Using PHP 5.3.2, I’m having trouble with handling a request for a page whose name has an umlaut in it: ö
Making the request using Firefox + Live HTTP Headers for the test_ö_test.htm page, I can see firefox automatically converts/encodes the umlaut when it makes a request:
GET /test_%C3%B6_test.htm HTTP/1.1
Now, using http://meyerweb.com/eric/tools/dencoder/ I am able to encode/decode between test_ö_test.htm and test_%C3%B6_test.htm, so I figure that encoding is correct.
Using PHP’s urldecode(), I get test_ö_test.htm
And the hated 404 is returned. Note that test_ö_test.htm does exist on the file system.
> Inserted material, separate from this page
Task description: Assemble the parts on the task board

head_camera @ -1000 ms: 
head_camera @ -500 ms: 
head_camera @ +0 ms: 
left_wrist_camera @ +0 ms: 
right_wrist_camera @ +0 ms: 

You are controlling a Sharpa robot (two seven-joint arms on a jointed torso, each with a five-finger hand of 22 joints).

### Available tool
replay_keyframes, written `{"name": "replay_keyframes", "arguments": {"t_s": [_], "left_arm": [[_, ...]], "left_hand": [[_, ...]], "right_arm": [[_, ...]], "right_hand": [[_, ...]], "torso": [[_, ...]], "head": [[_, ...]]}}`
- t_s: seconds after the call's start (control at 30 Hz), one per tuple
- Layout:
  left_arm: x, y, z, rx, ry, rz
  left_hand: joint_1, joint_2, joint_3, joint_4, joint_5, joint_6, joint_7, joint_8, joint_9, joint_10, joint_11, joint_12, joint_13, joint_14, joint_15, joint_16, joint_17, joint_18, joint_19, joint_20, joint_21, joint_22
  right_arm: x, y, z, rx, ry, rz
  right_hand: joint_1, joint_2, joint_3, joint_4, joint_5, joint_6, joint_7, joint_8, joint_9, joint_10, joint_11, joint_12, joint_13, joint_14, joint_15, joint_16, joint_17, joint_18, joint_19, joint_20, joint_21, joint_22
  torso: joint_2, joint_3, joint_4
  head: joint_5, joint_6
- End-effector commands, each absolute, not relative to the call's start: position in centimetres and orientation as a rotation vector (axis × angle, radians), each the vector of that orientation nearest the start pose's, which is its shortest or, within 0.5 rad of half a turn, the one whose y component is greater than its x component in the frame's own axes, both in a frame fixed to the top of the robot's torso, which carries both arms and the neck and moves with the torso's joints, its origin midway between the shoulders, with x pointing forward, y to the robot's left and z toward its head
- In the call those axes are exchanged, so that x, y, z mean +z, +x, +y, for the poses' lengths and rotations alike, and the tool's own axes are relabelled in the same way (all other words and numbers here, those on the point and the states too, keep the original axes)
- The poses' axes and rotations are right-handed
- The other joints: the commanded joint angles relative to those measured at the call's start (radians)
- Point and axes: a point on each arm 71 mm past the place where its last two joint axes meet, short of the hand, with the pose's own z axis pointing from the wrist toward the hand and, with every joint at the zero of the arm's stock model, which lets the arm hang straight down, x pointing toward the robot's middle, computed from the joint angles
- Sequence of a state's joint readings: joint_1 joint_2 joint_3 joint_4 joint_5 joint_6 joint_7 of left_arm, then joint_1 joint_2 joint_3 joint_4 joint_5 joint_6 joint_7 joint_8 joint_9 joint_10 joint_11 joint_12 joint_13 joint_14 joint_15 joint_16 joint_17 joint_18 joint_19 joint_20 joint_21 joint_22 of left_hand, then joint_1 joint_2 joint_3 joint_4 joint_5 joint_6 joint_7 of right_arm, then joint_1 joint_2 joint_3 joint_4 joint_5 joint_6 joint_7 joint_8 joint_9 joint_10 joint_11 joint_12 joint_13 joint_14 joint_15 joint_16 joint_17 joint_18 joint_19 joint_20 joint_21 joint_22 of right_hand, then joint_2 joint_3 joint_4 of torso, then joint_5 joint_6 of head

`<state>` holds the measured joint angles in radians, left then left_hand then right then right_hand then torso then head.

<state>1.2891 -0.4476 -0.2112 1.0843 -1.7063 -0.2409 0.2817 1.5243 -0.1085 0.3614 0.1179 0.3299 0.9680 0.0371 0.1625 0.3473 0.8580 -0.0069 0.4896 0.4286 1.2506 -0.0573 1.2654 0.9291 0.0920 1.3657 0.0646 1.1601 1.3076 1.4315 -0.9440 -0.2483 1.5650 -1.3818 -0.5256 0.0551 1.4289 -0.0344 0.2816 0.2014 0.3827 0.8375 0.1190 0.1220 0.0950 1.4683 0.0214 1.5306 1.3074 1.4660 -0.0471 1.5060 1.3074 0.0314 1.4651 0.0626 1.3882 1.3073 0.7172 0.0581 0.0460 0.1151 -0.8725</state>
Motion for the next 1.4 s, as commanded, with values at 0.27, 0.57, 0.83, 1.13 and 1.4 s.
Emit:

When I test with javascript’s escape() I get test_%F6_test.htm. When I plug that into my browser, I get the content page returned successfully. urldecode() turns that back into the umlaut.
Your page is declared as ISO-8859-1, while your data is UTF-8 encoded. This results in the browser trying to interpret the two byte UTF-8 sequence 0xc3 0xb6 as the two character Latin-1 sequence “LATIN CAPITAL LETTER A WITH TILDE” “PILCROW SIGN”. Your data and the content encoding of the page need to agree.